I'm Anurag Ghosh, a 2nd year undergraduate student studying in IIIT-Hyderabad, India and I'm interested in making the Boost Document Library as a part of the Google Summer of Code 2015 Program.

My proposal document can be viewed at https://github.com/anuragxel/boost-generic-document-library/wiki/Google-Summ...

Kindly provide me with comments on the project proposal, as it may seem I have missed out on something or the other. I'm hopeful that a discussion would be very helpful in enriching my proposal.

Having worked a fair bit with documents, and in particular programmatic processing of documents, I believe I can relate to the appeal to a high-level API to facilitate the manipulation of such documents.
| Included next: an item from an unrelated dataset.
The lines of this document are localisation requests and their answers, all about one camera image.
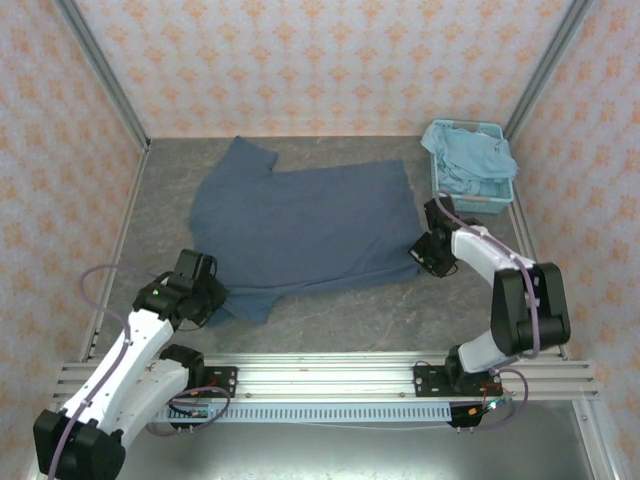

However, I think this requires a bit more thought. For one, I find your proposal hugely ambitious. In other words, I have doubts that you can achieve all the things you propose in a short period as this. Second, I don't think an interface to existing office suites is the right approach to the problem. Rather, I would suggest something based on existing standard technologies such as XML (and DocBook in particular), to support the manipulation of structured documents. Note that last year we had a GSoC project to advance the state of a (proposed) Boost.XML library (which I mentored). I believe it's straight forward to build higher-level APIs on top of that to manipulate documents on a more "semantic" level, and then leave it to the various office suites to handle the import & export the chosen format (Libre- and Open-Office already support DocBook). See https://github.com/stefanseefeld/boost.xml. Regards, Stefan -- ...ich hab' noch einen Koffer in Berlin...

Antony Polukhin

4:18 p.m.

New subject: [gsoc] Suggestions on Proposal for Boost Document Library Project

2015-03-18 19:07 GMT+04:00 Stefan Seefeld <stefan@seefeld.name>: <...>

...

Second, I don't think an interface to existing office suites is the right approach to the problem. Rather, I would suggest something based on existing standard technologies such as XML (and DocBook in particular), to support the manipulation of structured documents.

Without using existing Office suit API, student will be forced to rewrite the functionality of Open Office from scratch. Working with spreadsheets is not just parsing document, but also evaluating functions, plotting charts and so on... This is hell and nightmare. And it will take insane amount of time ( about 2,190 years of effort <https://www.openhub.net/p/libreoffice/estimated_cost>) So the approach with unification of APIs seems right to me. -- Best regards, Antony Polukhin

Stefan Seefeld

4:32 p.m.

New subject: [gsoc] Suggestions on Proposal for Boost Document Library Project

On 18/03/15 12:18 PM, Antony Polukhin wrote:

...

2015-03-18 19:07 GMT+04:00 Stefan Seefeld <stefan@seefeld.name>: <...>

...
Second, I don't think an interface to existing office suites is the right approach to the problem. Rather, I would suggest something based on existing standard technologies such as XML (and DocBook in particular), to support the manipulation of structured documents.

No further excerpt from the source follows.